French newspaper Le Monde reported the possibility of court action being taken earlier this week, saying the probe into Renault’s emissions could contribute towards a criminal investigation that French prosecutors opened against the carmaker in 2016-17.
‘Renault vehicles are not equipped with defeat devices and are homologated in conformity with the regulations in force,’ a Renault spokesman said.
Despite Renault’s statement, ISAT (a French transport institute) confirmed that Renault’s Clio and Captur models shut down one form of emissions control outside a range of air temperatures covering official tests but not everyday use.
Other carmakers currently being investigated by French prosecutors include Volkswagen, PSA Group and Fiat Chrysler Automobiles.

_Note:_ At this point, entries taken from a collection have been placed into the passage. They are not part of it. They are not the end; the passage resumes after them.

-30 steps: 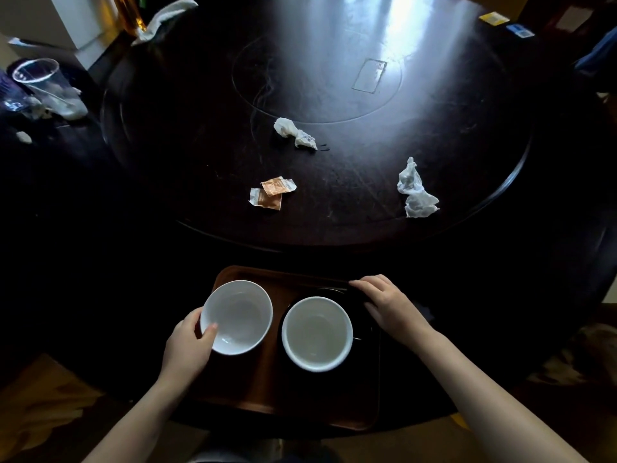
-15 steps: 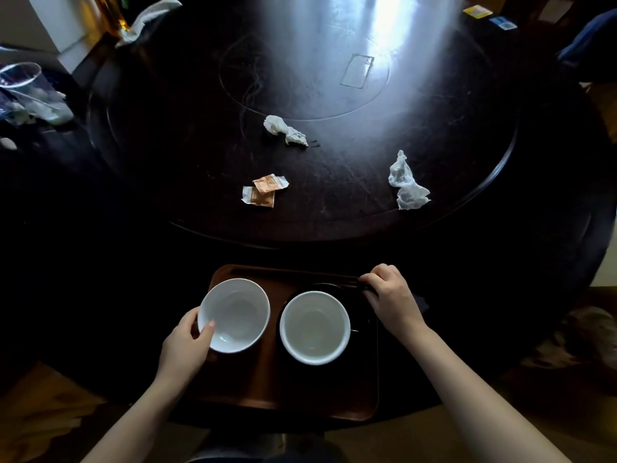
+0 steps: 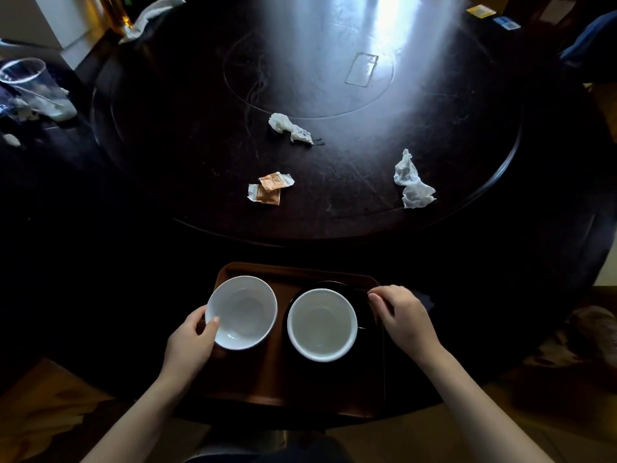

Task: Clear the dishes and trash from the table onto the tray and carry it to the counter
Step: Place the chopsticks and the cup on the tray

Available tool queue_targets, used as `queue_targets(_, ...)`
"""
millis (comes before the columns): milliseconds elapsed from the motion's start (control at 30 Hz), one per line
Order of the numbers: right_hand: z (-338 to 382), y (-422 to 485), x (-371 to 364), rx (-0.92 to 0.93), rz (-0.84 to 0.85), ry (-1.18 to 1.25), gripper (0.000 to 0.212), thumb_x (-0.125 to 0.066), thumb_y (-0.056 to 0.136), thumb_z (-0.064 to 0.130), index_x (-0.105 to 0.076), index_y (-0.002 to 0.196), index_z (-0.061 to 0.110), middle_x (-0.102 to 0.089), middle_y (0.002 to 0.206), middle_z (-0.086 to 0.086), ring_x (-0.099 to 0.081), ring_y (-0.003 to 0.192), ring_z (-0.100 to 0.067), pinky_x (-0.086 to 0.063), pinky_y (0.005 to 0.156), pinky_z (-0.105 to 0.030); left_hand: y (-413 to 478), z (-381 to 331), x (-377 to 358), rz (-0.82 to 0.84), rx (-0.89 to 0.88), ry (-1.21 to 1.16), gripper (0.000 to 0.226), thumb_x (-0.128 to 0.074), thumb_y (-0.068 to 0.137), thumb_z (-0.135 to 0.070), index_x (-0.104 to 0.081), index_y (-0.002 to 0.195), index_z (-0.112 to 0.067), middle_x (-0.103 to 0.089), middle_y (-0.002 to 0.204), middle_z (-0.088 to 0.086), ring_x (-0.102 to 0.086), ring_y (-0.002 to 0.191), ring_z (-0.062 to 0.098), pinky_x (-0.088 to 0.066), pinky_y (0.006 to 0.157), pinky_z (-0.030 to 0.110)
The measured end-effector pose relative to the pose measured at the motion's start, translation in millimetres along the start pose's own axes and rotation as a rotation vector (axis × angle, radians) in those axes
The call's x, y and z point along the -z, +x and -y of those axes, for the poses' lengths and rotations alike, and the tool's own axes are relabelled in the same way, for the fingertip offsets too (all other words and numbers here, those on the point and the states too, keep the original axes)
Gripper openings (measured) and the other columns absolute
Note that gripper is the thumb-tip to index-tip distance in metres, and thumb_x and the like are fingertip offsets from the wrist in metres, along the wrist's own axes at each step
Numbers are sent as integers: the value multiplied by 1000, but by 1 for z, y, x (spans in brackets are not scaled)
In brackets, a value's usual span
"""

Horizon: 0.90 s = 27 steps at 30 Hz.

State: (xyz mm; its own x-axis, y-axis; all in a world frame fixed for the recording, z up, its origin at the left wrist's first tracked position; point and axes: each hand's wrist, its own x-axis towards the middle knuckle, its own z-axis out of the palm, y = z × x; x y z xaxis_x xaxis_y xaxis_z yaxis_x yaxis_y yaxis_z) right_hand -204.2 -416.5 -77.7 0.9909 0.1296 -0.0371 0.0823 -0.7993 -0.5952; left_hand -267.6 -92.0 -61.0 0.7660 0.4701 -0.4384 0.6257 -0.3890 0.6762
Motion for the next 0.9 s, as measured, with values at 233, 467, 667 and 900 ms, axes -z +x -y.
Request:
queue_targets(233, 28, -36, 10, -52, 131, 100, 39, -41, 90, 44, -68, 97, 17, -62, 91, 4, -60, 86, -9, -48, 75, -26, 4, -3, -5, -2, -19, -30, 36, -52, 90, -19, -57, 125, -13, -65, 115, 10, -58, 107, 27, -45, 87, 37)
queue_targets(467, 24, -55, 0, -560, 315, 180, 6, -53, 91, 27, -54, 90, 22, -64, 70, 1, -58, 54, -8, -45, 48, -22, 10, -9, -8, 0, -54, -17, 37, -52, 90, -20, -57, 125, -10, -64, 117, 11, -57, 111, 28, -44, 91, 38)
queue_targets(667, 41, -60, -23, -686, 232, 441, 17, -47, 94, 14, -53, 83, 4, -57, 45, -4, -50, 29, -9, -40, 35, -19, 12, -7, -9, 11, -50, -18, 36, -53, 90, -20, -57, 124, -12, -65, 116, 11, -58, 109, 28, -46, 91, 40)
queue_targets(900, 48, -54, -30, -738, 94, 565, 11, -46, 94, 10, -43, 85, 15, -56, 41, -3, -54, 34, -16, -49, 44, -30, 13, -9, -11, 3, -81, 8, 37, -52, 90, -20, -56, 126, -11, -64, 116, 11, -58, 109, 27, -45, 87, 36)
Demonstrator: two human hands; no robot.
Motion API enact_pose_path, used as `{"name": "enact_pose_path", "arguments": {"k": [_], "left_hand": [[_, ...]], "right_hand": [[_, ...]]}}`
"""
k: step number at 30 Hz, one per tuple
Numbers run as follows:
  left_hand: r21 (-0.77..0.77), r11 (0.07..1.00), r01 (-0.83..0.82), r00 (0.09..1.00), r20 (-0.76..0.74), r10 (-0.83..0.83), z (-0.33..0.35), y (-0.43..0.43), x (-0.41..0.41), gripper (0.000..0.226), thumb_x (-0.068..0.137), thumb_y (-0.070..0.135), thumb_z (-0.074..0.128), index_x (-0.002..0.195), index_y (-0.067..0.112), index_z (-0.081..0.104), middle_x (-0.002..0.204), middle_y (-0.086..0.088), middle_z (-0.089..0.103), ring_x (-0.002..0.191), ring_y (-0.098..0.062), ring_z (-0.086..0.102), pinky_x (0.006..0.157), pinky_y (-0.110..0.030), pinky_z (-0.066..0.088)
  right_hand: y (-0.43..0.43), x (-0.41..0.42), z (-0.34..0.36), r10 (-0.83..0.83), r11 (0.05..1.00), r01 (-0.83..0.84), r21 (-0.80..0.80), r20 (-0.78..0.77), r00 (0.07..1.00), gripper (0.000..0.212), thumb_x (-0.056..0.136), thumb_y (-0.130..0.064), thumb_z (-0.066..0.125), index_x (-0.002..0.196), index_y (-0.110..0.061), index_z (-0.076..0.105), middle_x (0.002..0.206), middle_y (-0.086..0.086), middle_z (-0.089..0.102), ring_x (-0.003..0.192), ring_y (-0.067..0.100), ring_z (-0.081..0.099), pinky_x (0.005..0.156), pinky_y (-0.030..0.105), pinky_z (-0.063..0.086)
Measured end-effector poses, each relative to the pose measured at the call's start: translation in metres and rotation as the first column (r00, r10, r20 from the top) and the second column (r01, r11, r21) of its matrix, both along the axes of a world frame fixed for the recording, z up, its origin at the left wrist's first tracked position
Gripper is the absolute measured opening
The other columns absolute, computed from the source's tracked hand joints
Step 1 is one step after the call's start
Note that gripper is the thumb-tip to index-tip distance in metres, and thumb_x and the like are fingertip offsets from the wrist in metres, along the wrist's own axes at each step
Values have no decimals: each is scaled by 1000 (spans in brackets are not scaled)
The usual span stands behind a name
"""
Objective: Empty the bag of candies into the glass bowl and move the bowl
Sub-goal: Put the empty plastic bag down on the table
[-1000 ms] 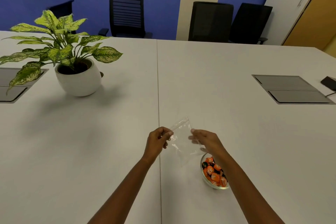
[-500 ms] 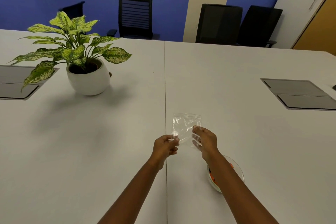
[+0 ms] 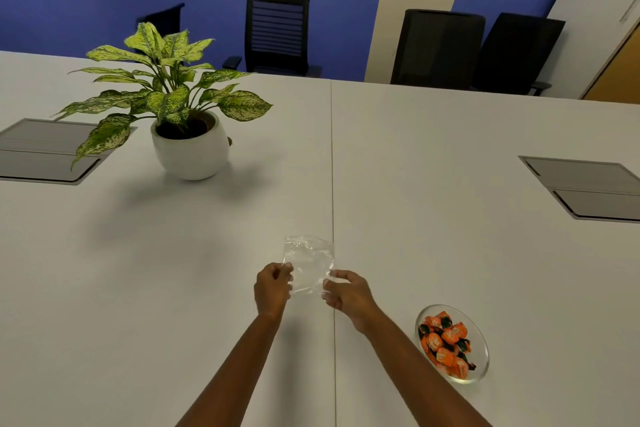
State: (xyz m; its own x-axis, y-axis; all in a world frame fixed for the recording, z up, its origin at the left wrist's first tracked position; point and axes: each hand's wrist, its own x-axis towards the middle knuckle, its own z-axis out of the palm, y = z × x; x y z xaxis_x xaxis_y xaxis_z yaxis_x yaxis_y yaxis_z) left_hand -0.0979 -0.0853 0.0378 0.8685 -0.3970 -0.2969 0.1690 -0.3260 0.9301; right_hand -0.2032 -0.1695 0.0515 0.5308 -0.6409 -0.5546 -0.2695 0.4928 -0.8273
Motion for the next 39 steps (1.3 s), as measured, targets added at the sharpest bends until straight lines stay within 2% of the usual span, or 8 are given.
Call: {"name": "enact_pose_path", "arguments": {"k": [4,9,12,15,21,26,33,39], "left_hand": [[120,992,-26,999,21,24,-14,20,20,28,91,17,55,106,-6,56,99,-30,68,82,-40,65,81,-46,54],[462,877,129,969,128,-210,-30,37,33,58,88,29,58,134,3,34,129,-27,52,118,-38,52,100,-46,42],[675,715,178,831,285,-477,-38,42,33,70,90,42,50,144,12,18,150,-15,30,137,-29,31,110,-39,33],[776,556,298,642,268,-718,-49,41,34,70,93,45,40,146,16,5,159,-8,4,146,-24,5,119,-39,14],[885,323,336,505,121,-855,-61,41,38,68,95,41,37,146,9,6,159,-7,1,146,-24,-2,119,-44,8],[882,345,321,504,150,-851,-63,40,41,63,95,42,36,145,10,14,159,-6,4,147,-23,-1,119,-44,9],[647,683,338,630,384,-675,-44,10,12,43,97,31,38,137,15,38,155,-5,23,145,-19,13,117,-34,20],[362,755,546,664,364,-654,-21,-40,-57,37,95,22,45,131,13,45,143,-5,45,133,-17,40,107,-27,34]], "right_hand": [[19,25,-15,4,996,-11,-86,-83,997,43,83,1,61,122,-1,46,89,19,60,56,15,55,57,20,53],[33,39,-29,127,959,-182,-219,-244,961,55,82,-5,63,131,-5,37,78,6,57,72,21,57,77,36,56],[40,40,-37,233,769,-472,-430,-500,834,62,85,-18,62,137,-11,29,122,16,51,106,26,55,97,37,47],[47,38,-43,193,520,-663,-538,-682,705,64,89,-26,56,142,-21,21,142,13,31,127,26,39,102,35,40],[46,33,-55,254,298,-869,-396,-844,472,55,92,-37,45,141,-18,27,154,3,17,137,27,22,108,45,29],[38,23,-56,333,281,-884,-373,-826,454,58,93,-41,41,144,-24,20,157,1,12,139,28,21,109,47,29],[2,-15,-27,186,402,-678,-615,-670,718,48,94,-36,42,139,-24,32,152,3,25,137,21,27,108,38,35],[-43,-77,4,-70,490,-409,-770,-502,862,33,91,-12,49,124,-10,52,132,12,49,122,24,45,100,34,42]]}}
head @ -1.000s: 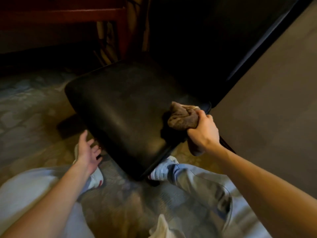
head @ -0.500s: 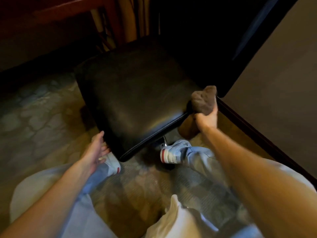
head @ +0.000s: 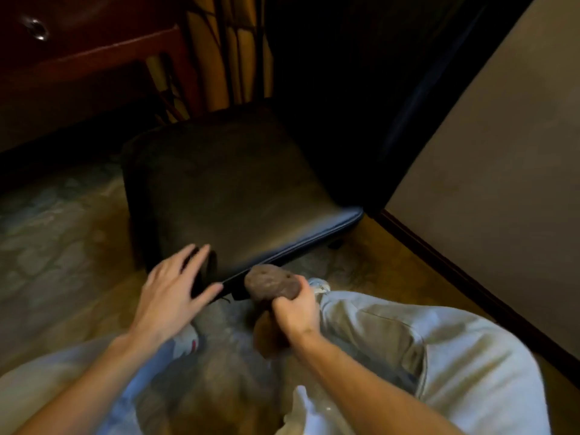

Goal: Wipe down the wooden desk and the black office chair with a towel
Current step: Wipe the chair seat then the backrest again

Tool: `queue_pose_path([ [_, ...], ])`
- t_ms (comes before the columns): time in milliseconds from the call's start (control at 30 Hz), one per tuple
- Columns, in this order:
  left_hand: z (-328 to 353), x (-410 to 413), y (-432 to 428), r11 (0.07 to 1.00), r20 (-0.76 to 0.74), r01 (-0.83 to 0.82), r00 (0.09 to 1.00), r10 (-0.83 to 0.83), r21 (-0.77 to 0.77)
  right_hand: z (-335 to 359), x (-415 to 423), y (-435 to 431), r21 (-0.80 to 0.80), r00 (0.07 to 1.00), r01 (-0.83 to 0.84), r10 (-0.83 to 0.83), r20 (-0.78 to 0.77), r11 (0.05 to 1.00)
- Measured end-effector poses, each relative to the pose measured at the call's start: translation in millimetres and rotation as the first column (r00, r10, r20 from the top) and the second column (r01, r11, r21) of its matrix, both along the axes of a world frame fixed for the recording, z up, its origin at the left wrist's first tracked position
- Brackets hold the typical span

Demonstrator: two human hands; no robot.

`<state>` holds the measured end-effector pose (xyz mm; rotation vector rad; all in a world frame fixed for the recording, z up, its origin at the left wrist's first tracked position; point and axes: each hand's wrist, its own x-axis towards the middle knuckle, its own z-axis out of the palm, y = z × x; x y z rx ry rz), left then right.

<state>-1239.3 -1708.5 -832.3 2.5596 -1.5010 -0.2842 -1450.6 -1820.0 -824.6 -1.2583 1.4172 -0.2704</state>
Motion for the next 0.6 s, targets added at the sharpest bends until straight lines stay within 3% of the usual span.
queue_pose_path([
  [100, -7.6, -8.6, -10.7, 0.981, 0.187, 0.126, 0.971, -0.153, 0.145, 31.4, -34.6, -41.9, -0.229, 0.994, 0.11, -0.106, 0.032, 0.967],
  [267, -4.1, 9.6, -2.6, 0.977, 0.311, 0.166, 0.929, -0.202, 0.136, 105.6, -82.2, -92.7, -0.596, 0.996, 0.077, -0.089, 0.009, 0.799],
  [433, 44.8, 4.4, -20.5, 0.917, 0.226, -0.064, 0.974, -0.029, 0.395, 173.1, -108.9, -116.4, -0.838, 0.998, 0.059, -0.065, 0.028, 0.543],
  [600, 150.5, -27.2, -84.8, 0.97, 0.168, 0.048, 0.982, -0.09, 0.24, 237.3, -124.8, -120.1, -0.973, 0.989, 0.143, 0.012, 0.147, 0.181],
])
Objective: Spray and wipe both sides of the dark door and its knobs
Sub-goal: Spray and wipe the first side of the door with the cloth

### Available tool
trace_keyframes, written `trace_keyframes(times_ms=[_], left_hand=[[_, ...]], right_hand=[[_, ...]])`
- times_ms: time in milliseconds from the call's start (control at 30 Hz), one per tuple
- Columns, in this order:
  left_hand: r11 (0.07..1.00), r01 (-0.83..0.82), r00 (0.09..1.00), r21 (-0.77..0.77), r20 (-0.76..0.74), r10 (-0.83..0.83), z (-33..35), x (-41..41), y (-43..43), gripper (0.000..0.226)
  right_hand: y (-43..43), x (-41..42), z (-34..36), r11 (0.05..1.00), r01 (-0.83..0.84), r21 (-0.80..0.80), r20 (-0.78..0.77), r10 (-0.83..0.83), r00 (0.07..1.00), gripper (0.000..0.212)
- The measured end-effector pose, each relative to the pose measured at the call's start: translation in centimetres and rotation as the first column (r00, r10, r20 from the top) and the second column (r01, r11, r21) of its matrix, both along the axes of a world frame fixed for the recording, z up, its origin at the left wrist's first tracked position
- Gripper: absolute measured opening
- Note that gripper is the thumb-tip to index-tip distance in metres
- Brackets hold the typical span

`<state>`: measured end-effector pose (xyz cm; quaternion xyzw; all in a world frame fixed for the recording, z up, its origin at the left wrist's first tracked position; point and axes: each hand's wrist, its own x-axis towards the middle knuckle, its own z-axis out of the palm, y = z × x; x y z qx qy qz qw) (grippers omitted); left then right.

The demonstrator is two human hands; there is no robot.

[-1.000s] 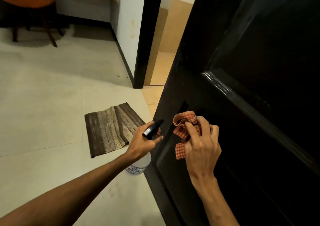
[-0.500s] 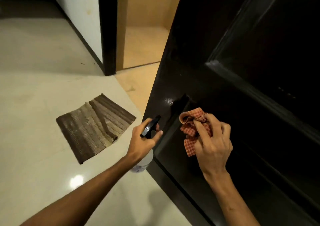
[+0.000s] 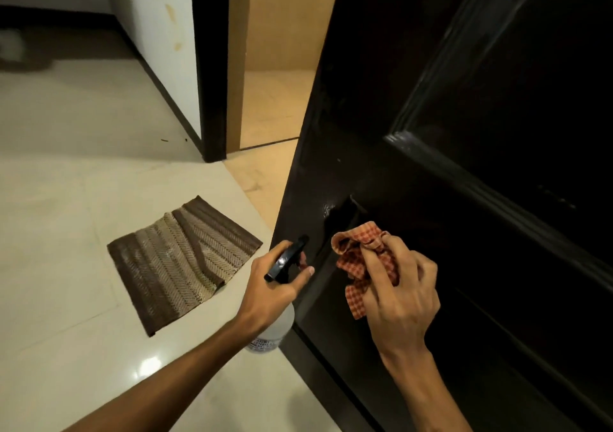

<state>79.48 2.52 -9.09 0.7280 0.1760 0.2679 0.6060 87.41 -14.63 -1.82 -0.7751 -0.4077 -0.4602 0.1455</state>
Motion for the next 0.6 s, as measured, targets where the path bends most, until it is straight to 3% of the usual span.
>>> trace_keyframes(times_ms=[100, 233, 367, 467, 600], left_hand=[[1.000, -0.029, 1.000, 0.008, -0.001, 0.029, -0.8, 0.3, -0.1, 0.015], [0.995, -0.094, 0.995, -0.039, 0.018, 0.095, -1.7, 0.6, 0.5, 0.020], [0.995, -0.095, 0.982, 0.042, 0.166, 0.087, -1.0, 0.8, 1.6, 0.017], [0.990, -0.117, 0.963, 0.079, 0.251, 0.094, -0.9, 0.5, 3.7, 0.017], [0.987, -0.118, 0.954, 0.109, 0.287, 0.082, -0.8, 0.4, 6.1, 0.015]], right_hand=[[-0.3, 0.5, -0.1, 1.000, -0.009, 0.011, -0.035, 0.009, 0.999, 0.022], [-0.8, 0.9, -0.7, 1.000, 0.004, -0.002, -0.032, -0.004, 0.999, 0.024], [0.2, 1.2, -0.7, 1.000, 0.028, -0.013, -0.017, -0.028, 0.999, 0.029], [3.8, 1.6, 0.2, 0.994, 0.038, -0.104, 0.100, -0.028, 0.995, 0.031], [9.5, 3.1, 3.5, 0.973, 0.136, -0.187, 0.252, -0.086, 0.964, 0.014]])
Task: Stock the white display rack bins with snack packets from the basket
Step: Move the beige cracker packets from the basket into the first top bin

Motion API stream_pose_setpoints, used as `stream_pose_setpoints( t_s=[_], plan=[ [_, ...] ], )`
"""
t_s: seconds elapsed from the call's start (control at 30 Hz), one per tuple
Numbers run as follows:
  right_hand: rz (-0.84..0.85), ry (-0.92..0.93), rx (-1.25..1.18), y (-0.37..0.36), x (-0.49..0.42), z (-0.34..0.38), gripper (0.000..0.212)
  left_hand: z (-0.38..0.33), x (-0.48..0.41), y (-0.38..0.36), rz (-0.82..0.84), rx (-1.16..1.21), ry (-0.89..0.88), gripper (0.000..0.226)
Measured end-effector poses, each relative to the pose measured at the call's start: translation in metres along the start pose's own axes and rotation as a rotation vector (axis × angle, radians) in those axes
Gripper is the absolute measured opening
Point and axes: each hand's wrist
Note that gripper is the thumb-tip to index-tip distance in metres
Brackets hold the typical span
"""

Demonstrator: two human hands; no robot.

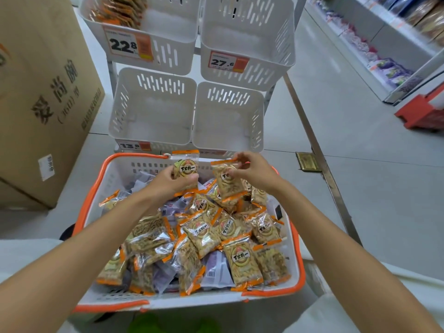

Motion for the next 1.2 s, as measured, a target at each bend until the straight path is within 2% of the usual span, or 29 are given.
stream_pose_setpoints(
  t_s=[0.1,0.2,0.27,0.33,0.37,0.43,0.5,0.57,0.67,0.73,0.83,0.9,0.97,1.1,1.17,1.2],
  plan=[
    [0.04,0.009,-0.21,-0.014,-0.001,0.025,0.037,-0.013,0.0,-0.018,0.099,0.075,-0.009,0.053],
    [0.037,-0.021,-0.193,-0.028,0.0,0.018,0.069,-0.015,0.0,-0.023,0.034,0.175,0.027,0.041],
    [0.079,-0.091,-0.036,-0.029,0.007,-0.002,0.079,-0.005,-0.001,-0.013,-0.019,0.235,0.07,0.036],
    [0.243,-0.205,0.22,-0.033,0.02,-0.029,0.082,0.004,-0.001,-0.002,-0.034,0.267,0.097,0.033],
    [0.33,-0.257,0.329,-0.035,0.027,-0.041,0.082,0.007,-0.001,0.002,-0.035,0.268,0.102,0.035],
    [0.408,-0.263,0.471,-0.038,0.035,-0.056,0.067,0.011,-0.001,0.005,-0.041,0.271,0.102,0.037],
    [0.318,-0.167,0.481,-0.032,0.032,-0.054,0.042,0.011,-0.002,0.007,-0.048,0.29,0.106,0.038],
    [0.143,-0.09,0.323,-0.018,0.022,-0.036,0.024,0.011,-0.006,0.009,-0.051,0.326,0.111,0.042],
    [0.088,-0.045,-0.083,-0.003,0.006,0.015,0.025,-0.002,-0.009,0.014,-0.008,0.348,0.1,0.045],
    [0.085,0.005,-0.138,-0.008,-0.006,0.047,0.027,-0.02,-0.01,0.017,0.071,0.366,0.061,0.044],
    [0.013,0.078,-0.095,-0.027,-0.027,0.082,0.025,-0.051,-0.012,0.034,0.16,0.53,0.005,0.037],
    [0.003,0.099,-0.103,-0.038,-0.045,0.101,0.033,-0.073,-0.014,0.055,0.208,0.563,-0.063,0.042],
    [0.011,0.138,-0.152,-0.046,-0.066,0.122,0.05,-0.095,-0.016,0.077,0.186,0.373,-0.138,0.051],
    [0.185,0.139,-0.245,-0.045,-0.116,0.175,0.115,-0.134,-0.035,0.13,0.011,0.006,-0.297,0.065],
    [0.242,0.156,-0.216,-0.04,-0.146,0.202,0.124,-0.155,-0.052,0.16,-0.032,-0.068,-0.378,0.069],
    [0.239,0.199,-0.193,-0.038,-0.162,0.217,0.117,-0.167,-0.061,0.175,-0.057,-0.083,-0.412,0.07]
  ],
)
Point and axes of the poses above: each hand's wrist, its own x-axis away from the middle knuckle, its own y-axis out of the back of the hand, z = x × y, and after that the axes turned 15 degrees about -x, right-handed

Though it has been years since the Dieselgate scandal broke, carmakers and prosecutors are still feeling the impact of the discovery. While French prosecutors target Renault, elsewhere fines are being dispensed left and right.
Earlier this month, Porsche was handed a €535 million fine by German prosecutors for its own part in developing ‘defeat devices’ and the scandal itself. Accepting the fine meant the carmaker accepted its role in the scandal.
However, Porsche was quick to denounce diesel, saying in a statement: ‘Porsche AG has never developed and produced diesel engines. Concluding the proceedings is another important step towards ending the diesel topic.’
Germany continues to spearhead investigations, issuing fines to both VW and BMW for their own emissions issues in February. The country’s motoring authority, the KBA, is also investigating Daimler of suspected manipulation, while all three carmakers are facing action by the EU Commission following the uncovering of a cartel on emissions systems.